提督がある日、姿を消した。
自室に引きこもり、一切姿を現わさない。何人もの艦娘達が提督に会おうとして、拒否されていった。
その中で長門だけが提督と会うことを許された。
秘書艦特権。そう言って誤魔化したが、古参兵達には様々な疑念を抱かれた。
その中でも如月は特にやっかいだった。
最も長く秘書艦を務め、提督への忠誠も高く、後輩からの信頼も厚い。
第一遊撃部隊。そう呼ばれる6人の影響力は長門の想像以上のものだった。
この異常事態。如月がその気になれば、艦娘達を扇動し鎮守府を転覆させるだけの力は持っている。
そんな彼女が提督の事を探り始めたのだ。
長門は提督が姿を消した理由を知っていた。
だがそれは公に出来ることではなかった。
隠さなければならない。もしこのことの真相が明らかになれば鎮守府どころか、艦娘全体の立場が大きく揺らぐ可能性がある。
そのために如月は危険だった。
元々、提督と親しかった如月は、真相に辿り着くかも知れない。
いつからか長門は如月に監視を付けるようになった。
選りすぐりの新兵が秘密裏に選ばれた。
勿論、新兵達には如月を秘密裏に警護する。第一遊撃部隊のメンバーである如月は色々な勢力に狙われている。そう言って丸め込んだ。
監視役の艦娘との間には懇意の妖精さんを挟み、定期的に如月の行動を監視していた。
我ながら卑劣で陰湿な行為だと思っていたが、鎮守府を円滑に維持するには必要なことだと思っていた。
それは今日の日も同じ事だった。
最後に受け取った報告では、如月は第七駆逐隊護送の任務を受けた艦娘たちを見送ってから、波止場で海を見ていたという。

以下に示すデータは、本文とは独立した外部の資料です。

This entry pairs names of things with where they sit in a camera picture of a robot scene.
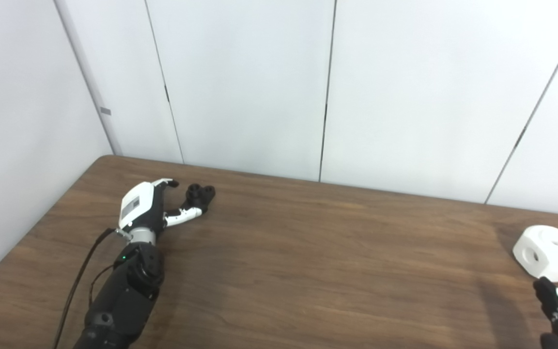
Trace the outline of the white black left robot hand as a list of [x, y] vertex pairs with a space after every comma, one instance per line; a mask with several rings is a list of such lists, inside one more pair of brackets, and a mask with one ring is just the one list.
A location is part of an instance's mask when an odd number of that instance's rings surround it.
[[179, 183], [171, 178], [142, 182], [124, 195], [118, 219], [117, 234], [128, 244], [156, 245], [157, 239], [168, 227], [183, 224], [208, 211], [215, 196], [212, 186], [202, 187], [193, 183], [186, 190], [185, 201], [179, 208], [166, 210], [166, 188], [176, 188]]

この大規模な暴動。きっと如月が絡んでいる。長門は直感でそう考えていた。
「風雲!」
如月の監視を命じていた駆逐艦・風雲は長門に呼ばれて振り向いた。
「如月はどうしている!」
混乱する鎮守府の中で風雲もやはり平静さを失っているようだった。
額に脂汗を滲ませ、目を各方向に向けている。
「長門秘書艦! これは何が起こっているのですか!?」
「それより如月はどうした!?」
「はい、この異常事態に、心配なので提督の基に向かうと・・・・・・」
風雲の言葉を聞いた瞬間、長門は踵を返した。
彼女のことは責められない。風雲は単純に如月の護衛と思い込んでいたのだから。
如月はどこだ。入れ違いになったか。
そんなことを考えながらひたすら走った。
いつもの鎮守府がひたすら広く思えた。それとも自分の足がこんなにも遅かったのか。
そもそも何故自分は如月を追っているのか。
秘書艦として堂々と迎え撃てば良かったのではないか。
考えている暇など無い。そのはずなのに、いくつもの思案が頭を廻った。
後ろめたさか。長年秘書艦だった如月を押しのけ、自分が秘書艦になったこと。提督の秘密をにぎっていること。
冷や汗が滲み出た。周りからは爆音と悲鳴ばかりが聞こえてくる。